Em África, segundo o Sr. Ernesto, vivia-se numa luta constante com os elementos naturais. As chuvadas repentinas poderiam destruir casas e plantações, pois embora quente, era uma chuva pesada e intensa durante várias horas. O calor, em conjunto com os altos índices de humidade, tornavam-se, muitas vezes, insuportáveis, pesados. Mas como dizia o Sr. Ernesto, uma terra que permite que, pelo menos duas vezes no ano seja feita a mesma sementeira, é um local abençoado pelos Deuses. Só é pena que os pretos não gostem de trabalhar, nem se saibam governar, dizia o Sr. Ernesto, para rematar as conversas.

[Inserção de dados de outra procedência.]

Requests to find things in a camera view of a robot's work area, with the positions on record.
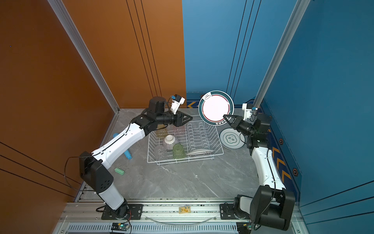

O meu pai e os meus tios puxavam muito pelo Sr. Ernesto, no sentido, de saberem se ele deixou descendência em África, dado que ele tinha ares e fama de mulherengo. Parece que houve uma estória com uma africana, que resultou no nascimento de dois mulatinhos; mas ele era esperto, e sempre desviava a conversa. Com a declaração de independência, o Sr. Ernesto enquanto capataz começou a ser “aconselhado” a regressar à antiga metrópole. Parece que a mulata tinha homem que aceitou os filhos como seus e tudo ficou em paz. Mas o Sr. Ernesto, por vezes, estava nostálgico e contemplativo, quem sabe, a pensar na sua mulata e nos seus presumíveis filhos… mas guardava para ele, nunca falava sobre a sua vida mais privada, desviava sempre o rumo dessas conversas; no fundo tratava-se de um passado, que enterrou, nas suas longínquas e profundas reminiscências privadas; resquícios de uma guerra estúpida.
Cá, em Amarante, o Sr. Ernesto apenas tinha uns sobrinhos em Vila Caiz, com quem ia consoar no período de Natal e almoçar na Páscoa, ou em nossa casa, pois os meus pais nunca o deixavam sozinho, mormente, nessas datas. Homem de jornadas diárias de trabalho, dedicado e perfecionista, tanto tratava das hortas, como dos jardins, sempre com a mesma perfeição, sabedoria e toque muito pessoal. Aos Domingos aperaltava-se todo e lá ia ele, sempre a pé, almoçar em Amarante. Muitas vezes apanhava boleia com os meus pais e lá evitava, mais uma caminhada. Adorava festas, ranchos e cantares ao desafio, talvez, porque esteve muito tempo longe e assim, desse mais valor à nossa etnografia e costumes, que tanto nos identificam enquanto gente de entre Douro e Minho ao nível da nossa memória coletiva.
Um dia, estando eu já na Faculdade, telefona-me a minha Mãe a chorar a dizer-me que tinha morrido o Sr. Ernesto. Foi atropelado mortalmente no lugar da Pousada, em Fregim, por um ex-colega meu de escola, ironia das ironias. Uma parte de mim ficou muito mais pobre, pela falta de uma pessoa que fazia parte dos meus, como se da minha família se tratasse. E assim se pode constatar que, um homem que corre mundo e enfrenta perigos diversos, fome e miséria, inclusivé; pode morrer à porta de casa, numa tarde tranquila de um domingo soalheiro e primaveril… atropelado brutalmente por um carro que, seguia em excesso de velocidade e que se despistou levando na sua frente aquele ser humano fantástico, de uma forma, verdadeiramente, brutal.